Project Details
Molecular and functional characterization of two small proteins involved in nitrogen regulation in Methanosarcina mazei Gö1
Applicant
Professorin Dr. Ruth Anne Schmitz-Streit
Subject Area
Metabolism, Biochemistry and Genetics of Microorganisms
Term
since 2017
Project identifier
Deutsche Forschungsgemeinschaft (DFG) - Project number 379644367
Small ORFs (sORF) encoded small proteins have been overlooked for a long time due to challenges in prediction, distinguishing between coding and non-coding sORFs and in their biochemical detection. Today new technologies are emerging, which enable their global profiling in genome-wide approaches. In the previous funding phase 40 small proteins were experimentally validated in Methanosarcina mazei with high confidence out of 1442 predicted sORFs in a comprehensive study in collaboration with the Z1 project (peptidomics platform). Two of them were selected and studied in detail since they are upregulated under nitrogen (N) starvation. Based on our findings we propose that both highly conserved small proteins, sP26 and sP36, play a crucial role in N regulation. We clearly showed that under N starvation sP26 interacts with the central enzyme of the N metabolism, glutamine synthetase (GlnA1), and induces its activity. We hypothesize that this induction is due to stabilizing the oligomeric state of GlnA1. In addition, sP26 might facilitate the interaction of GlnA1 with the glutamate synthase (GOGAT) which subsequently transfers the amino-group from glutamine to 2-OG to produce glutamate. sP36 was identified to be localized at the cytoplasmic membrane exclusively under N starvation. Combined with further results we hypothesize that sP36 has a regulatory function by affecting the ammonium transporter AmtB under N limitation.
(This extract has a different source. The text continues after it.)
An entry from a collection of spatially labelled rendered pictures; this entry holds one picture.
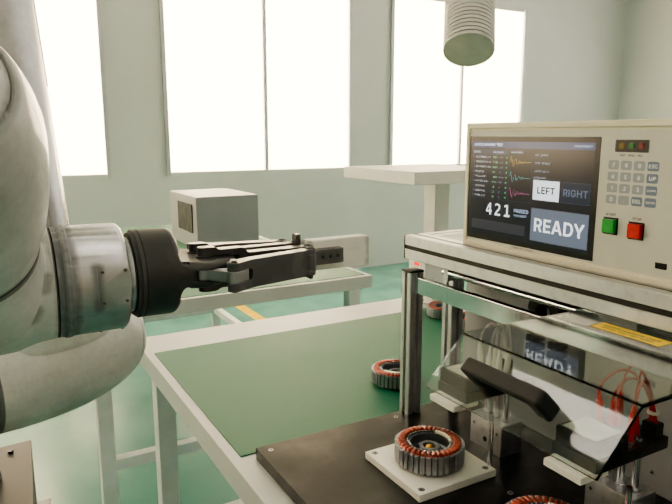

Consequently, we propose for the second phase to (i) analyze the GlnA1-sP26 interaction in detail with sophisticated biochemical tools (NMR, HDX-MS, crosslinking, size exclusions chromatography followed by LC-MS/MS) additionally including GlnK1 and glutamate synthase (GOGAT) as verified additional sP26 interacting partner; (ii) elucidate the physiological function of sP36 under N starvation by characterizing the interaction with AmtB by biochemical and genetic approaches complemented with structural analysis (NMR and crystal structure) and in vivo single molecular tracking, and (iii) discover genome-wide functional annotation of small proteins by advanced proteomic approaches in a functional and structural context within cells combined with machine learning in collaboration with Juri Rappsilber followed by experimental validation of the respective predictions.